Bronzemane nodded, but gave no vocal conformation. “Niceto’s got word that the Navenian fleet is sailing around from the north to join whatever it captures in Rhodes.” The State is all around a land power. Its navy is pathetic by world standards. Through its conquests and treaties imposed, their victims surrendered their navies to The State. Many ships, in fact most, did manage to flee into exile. They found safe harbor in allied states and continued the fight against the occupiers.

Andreas knew better than to ask how Niceto knew. When and where the revolution is exported, plenty of eyes and ears followed. The fact that Tropico’s fifth largest export is the revolution is enough reason for the survivalist Navenians to want to crush any socialist states. They certainly had the motive, and if they moved fast enough, the means as well. With all those captured ships, they might just well smash their way onto Tropican soil. The People’s Navy and Air Force would do its best to stop them, but it might not be enough.

“In fact, Niceto is so serious, he’s calling in our favors,” Bronzemane explained. He need not explain the favor part. That referred to the Tropican government’s ability to turn a blind eye at the massive underground industry working within its borders. Most nations would shut it down, but while Tropico gets its share of ‘taxes’ it was content to ignore them. But now there was an actual price.

“Do I even want to know what that would be?” Copper asked with a sigh. Like everyone else in the room, he had an idea what that favor was going to be.

Bronzemane smiled, showing a set of well-worn choppers. “No, but you’re going to hear it anyway! He wants to conscript all the businesses. He wants us to be militia.” A series of groans came from the dwarves. The only thing that interested them was working, it was simply their nature. Anything that interrupted their work irritated them. “Calm yourselves, we won’t be wearing uniforms. When the Navenians invade, we will take up arms against them the same we would a rival business. The only difference is, we’ll be working with our competition to destroy the greater threat to business.”

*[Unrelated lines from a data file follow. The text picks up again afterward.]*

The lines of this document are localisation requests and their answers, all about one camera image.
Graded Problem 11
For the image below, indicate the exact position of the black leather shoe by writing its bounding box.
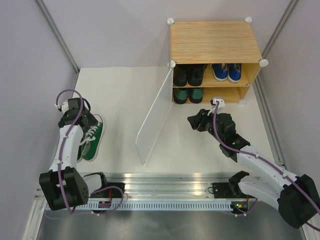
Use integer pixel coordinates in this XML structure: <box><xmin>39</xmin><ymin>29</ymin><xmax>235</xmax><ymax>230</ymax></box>
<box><xmin>173</xmin><ymin>64</ymin><xmax>189</xmax><ymax>87</ymax></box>
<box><xmin>188</xmin><ymin>64</ymin><xmax>208</xmax><ymax>87</ymax></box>

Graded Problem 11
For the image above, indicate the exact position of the green leather shoe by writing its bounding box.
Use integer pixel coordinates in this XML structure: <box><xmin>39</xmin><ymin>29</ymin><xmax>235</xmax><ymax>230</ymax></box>
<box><xmin>173</xmin><ymin>88</ymin><xmax>189</xmax><ymax>105</ymax></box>
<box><xmin>189</xmin><ymin>87</ymin><xmax>204</xmax><ymax>104</ymax></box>

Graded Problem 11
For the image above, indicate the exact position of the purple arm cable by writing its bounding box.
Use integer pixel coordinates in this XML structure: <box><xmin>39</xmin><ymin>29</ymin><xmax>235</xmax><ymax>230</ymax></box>
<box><xmin>212</xmin><ymin>101</ymin><xmax>320</xmax><ymax>231</ymax></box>
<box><xmin>44</xmin><ymin>89</ymin><xmax>125</xmax><ymax>221</ymax></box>

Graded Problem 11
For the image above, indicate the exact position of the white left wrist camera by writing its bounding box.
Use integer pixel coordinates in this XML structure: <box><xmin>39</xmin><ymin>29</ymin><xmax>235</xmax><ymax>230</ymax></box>
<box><xmin>54</xmin><ymin>100</ymin><xmax>69</xmax><ymax>113</ymax></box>

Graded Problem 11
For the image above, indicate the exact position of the blue canvas sneaker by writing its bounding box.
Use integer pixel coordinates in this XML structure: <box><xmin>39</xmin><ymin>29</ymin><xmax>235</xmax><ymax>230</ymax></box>
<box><xmin>228</xmin><ymin>63</ymin><xmax>242</xmax><ymax>83</ymax></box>
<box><xmin>211</xmin><ymin>63</ymin><xmax>228</xmax><ymax>82</ymax></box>

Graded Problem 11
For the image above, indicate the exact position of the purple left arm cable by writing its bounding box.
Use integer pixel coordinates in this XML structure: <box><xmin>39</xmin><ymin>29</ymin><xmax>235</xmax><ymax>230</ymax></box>
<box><xmin>44</xmin><ymin>89</ymin><xmax>125</xmax><ymax>221</ymax></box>

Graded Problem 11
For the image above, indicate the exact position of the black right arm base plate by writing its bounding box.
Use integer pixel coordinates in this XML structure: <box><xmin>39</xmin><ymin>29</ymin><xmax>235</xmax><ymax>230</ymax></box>
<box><xmin>211</xmin><ymin>182</ymin><xmax>235</xmax><ymax>199</ymax></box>

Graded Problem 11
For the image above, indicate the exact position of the green canvas sneaker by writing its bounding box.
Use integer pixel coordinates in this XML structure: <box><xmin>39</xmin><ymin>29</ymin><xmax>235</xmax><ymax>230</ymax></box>
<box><xmin>80</xmin><ymin>114</ymin><xmax>105</xmax><ymax>162</ymax></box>
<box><xmin>76</xmin><ymin>146</ymin><xmax>82</xmax><ymax>163</ymax></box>

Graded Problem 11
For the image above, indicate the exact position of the aluminium mounting rail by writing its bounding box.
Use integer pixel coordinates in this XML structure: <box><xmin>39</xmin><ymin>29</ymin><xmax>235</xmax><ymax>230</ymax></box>
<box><xmin>34</xmin><ymin>159</ymin><xmax>286</xmax><ymax>201</ymax></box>

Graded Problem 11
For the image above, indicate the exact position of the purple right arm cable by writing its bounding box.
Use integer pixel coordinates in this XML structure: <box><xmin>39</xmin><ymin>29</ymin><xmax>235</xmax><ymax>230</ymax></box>
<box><xmin>212</xmin><ymin>101</ymin><xmax>320</xmax><ymax>231</ymax></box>

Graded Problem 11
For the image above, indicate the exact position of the white cabinet door panel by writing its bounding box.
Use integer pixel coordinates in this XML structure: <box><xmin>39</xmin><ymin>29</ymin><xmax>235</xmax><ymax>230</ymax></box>
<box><xmin>135</xmin><ymin>68</ymin><xmax>174</xmax><ymax>165</ymax></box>

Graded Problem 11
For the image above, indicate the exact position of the white slotted cable duct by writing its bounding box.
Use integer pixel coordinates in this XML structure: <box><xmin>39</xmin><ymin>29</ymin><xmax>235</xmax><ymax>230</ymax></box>
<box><xmin>44</xmin><ymin>201</ymin><xmax>232</xmax><ymax>211</ymax></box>

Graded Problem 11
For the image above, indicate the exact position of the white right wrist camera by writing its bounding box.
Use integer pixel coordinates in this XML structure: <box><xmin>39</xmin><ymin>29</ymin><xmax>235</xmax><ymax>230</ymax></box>
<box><xmin>207</xmin><ymin>96</ymin><xmax>226</xmax><ymax>116</ymax></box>

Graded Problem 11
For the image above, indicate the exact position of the wooden shoe cabinet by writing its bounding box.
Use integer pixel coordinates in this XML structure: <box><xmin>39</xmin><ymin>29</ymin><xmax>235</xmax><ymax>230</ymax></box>
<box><xmin>167</xmin><ymin>18</ymin><xmax>269</xmax><ymax>103</ymax></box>

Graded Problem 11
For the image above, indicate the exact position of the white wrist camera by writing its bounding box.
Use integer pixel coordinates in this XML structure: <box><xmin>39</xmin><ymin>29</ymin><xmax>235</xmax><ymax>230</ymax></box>
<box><xmin>54</xmin><ymin>100</ymin><xmax>69</xmax><ymax>113</ymax></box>
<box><xmin>207</xmin><ymin>96</ymin><xmax>226</xmax><ymax>116</ymax></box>

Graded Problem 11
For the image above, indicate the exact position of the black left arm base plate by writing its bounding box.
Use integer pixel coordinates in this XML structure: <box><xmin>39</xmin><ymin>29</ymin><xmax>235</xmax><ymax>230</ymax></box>
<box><xmin>90</xmin><ymin>182</ymin><xmax>126</xmax><ymax>200</ymax></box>

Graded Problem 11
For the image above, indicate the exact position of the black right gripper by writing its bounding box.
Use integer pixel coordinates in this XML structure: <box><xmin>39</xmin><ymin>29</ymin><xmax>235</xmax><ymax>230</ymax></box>
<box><xmin>187</xmin><ymin>108</ymin><xmax>224</xmax><ymax>143</ymax></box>

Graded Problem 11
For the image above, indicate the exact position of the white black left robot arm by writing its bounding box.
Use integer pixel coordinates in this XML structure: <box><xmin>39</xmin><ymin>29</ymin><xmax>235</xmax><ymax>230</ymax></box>
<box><xmin>39</xmin><ymin>97</ymin><xmax>105</xmax><ymax>211</ymax></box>

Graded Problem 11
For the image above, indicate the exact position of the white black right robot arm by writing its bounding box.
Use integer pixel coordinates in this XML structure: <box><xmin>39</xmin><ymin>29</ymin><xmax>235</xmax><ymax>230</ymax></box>
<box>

The underground was not the only business he meant. Bronzemane spoke of the business of survival. They all heard tales from occupied lands, and from refugees, of how the Knights cracked down on anyone different from them, from ideology to species. Their threat to purge the genome struck home to all non-sapiens. It was even worse for the gobli, whom The Party did not even consider sentient. The dwarves knew that when the war came home, they would be fighting for livelihood and their lives.

“We have a lot of work ahead of us, don’t we,” Ghulam stated the obvious.

“We do, and it’s time to get to work. I call this meeting adjourned,” Bronzemane banged the gavel once again. “And one more thing; welcome back Andreas; you’re vacation is over.”